Heute steht an dieser Stelle die Itter-Galerie mit Geschäften und Wohnungen. Im September 1997 wurde mit deren Bau begonnen. Zwei Jahre später war das Projekt abgeschlossen, in das die Provinzial mehr als 20 Millionen D-Mark investiert hat. Für den Neubau war das auf dem Foto abgebildete Gebäude abgerissen worden. Darin war zunächst die Sparkasse und danach die Stadtbücherei untergebracht.

Gebaut wurde das alte Sparkassen-Gebäude im Jahr 1935. Aus dem Adressbuch 1936/37 der Stadt Hilden geht zudem hervor, dass zu dieser Zeit auch der damalige Bürgermeister Walter Schomburg dort gewohnt hat. Die Sparkasse residierte dort bis Mitte der 1970er-Jahre und zog dann in einen Neubau auf der gegenüberliegenden Straßenseite. Der ist inzwischen ebenfalls durch einen weiteren Neubau ersetzt worden.
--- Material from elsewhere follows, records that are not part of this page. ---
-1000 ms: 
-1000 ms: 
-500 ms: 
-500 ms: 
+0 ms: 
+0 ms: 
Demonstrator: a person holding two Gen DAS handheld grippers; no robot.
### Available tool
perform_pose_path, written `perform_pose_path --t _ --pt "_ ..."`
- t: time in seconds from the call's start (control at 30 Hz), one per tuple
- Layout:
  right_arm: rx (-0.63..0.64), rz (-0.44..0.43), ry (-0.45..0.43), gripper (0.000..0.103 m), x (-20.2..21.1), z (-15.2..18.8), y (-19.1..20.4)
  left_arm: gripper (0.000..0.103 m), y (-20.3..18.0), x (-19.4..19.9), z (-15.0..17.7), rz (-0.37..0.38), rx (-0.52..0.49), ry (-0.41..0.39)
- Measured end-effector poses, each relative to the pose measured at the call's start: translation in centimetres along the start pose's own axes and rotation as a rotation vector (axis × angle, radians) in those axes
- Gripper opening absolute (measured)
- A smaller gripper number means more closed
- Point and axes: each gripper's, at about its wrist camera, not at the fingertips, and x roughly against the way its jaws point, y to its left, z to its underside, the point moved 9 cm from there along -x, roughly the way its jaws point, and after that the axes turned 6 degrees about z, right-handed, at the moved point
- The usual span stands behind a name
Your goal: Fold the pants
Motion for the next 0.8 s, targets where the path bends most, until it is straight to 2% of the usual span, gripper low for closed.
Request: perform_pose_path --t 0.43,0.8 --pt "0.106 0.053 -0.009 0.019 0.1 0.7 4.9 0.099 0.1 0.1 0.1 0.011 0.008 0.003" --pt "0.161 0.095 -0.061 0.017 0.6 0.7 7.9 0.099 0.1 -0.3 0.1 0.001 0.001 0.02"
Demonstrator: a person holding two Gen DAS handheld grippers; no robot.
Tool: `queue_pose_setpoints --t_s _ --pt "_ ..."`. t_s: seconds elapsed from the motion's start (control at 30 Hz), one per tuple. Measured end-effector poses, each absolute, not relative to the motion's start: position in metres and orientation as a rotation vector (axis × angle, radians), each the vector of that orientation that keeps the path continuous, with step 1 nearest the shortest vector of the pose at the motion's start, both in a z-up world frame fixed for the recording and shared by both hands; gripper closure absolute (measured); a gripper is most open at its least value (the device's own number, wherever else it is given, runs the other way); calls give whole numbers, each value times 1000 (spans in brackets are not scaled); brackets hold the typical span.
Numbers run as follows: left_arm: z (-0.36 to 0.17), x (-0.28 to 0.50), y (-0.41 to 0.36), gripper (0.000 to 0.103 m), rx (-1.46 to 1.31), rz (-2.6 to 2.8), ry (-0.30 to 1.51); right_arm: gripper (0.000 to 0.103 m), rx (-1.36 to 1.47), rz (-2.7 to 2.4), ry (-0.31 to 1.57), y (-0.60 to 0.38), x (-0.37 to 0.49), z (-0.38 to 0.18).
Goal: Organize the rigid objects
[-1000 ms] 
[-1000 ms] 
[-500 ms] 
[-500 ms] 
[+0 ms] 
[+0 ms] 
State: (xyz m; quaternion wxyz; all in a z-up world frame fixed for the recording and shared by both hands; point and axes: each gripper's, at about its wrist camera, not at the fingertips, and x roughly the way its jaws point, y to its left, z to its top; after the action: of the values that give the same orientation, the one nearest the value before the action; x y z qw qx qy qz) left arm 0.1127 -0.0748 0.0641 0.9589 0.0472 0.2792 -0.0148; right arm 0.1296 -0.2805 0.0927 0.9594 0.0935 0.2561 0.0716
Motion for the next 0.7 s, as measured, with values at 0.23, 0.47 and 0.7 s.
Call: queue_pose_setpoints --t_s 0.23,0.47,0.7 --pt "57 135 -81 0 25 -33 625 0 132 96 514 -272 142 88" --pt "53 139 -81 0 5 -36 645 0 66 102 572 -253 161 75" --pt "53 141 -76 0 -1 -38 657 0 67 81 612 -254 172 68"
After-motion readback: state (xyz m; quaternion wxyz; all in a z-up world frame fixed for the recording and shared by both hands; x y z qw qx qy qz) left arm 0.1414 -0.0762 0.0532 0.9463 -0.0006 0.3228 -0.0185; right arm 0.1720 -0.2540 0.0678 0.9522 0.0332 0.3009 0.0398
Nach dem Auszug der Sparkasse zog die Bücherei in das Gebäude. Auch Kulturamt, Schulamt, Sportamt und Jugendamt waren dort untergebracht. Mit dem Umzug in den Neubau am Nové-Msto-Platz endete die Nutzung des Gebäudes, das im April 1995 von einer Gruppe Jugendlicher für einige Wochen besetzt wurde. Im August 1997 wurde es dann abgerissen.

Dieses Schicksal teilte auch das Gebäude, das zuvor auf dem Grundstück an der Ecke Mittel-/Bismarckstraße stand: die sogenannte „Schwarze Burg“. Sie wurde 1929 abgerissen. Aus Unterlagen im Stadtarchiv geht hervor, dass der damalige Verkehrs- und Verschönungsverein im April 1929 bei der Stadtverwaltung anfragte, ob auf dem Grundstück eine provisorische Grünfläche angelegt werden könne. Die Antwort aus dem Rathaus ist nicht überliefert.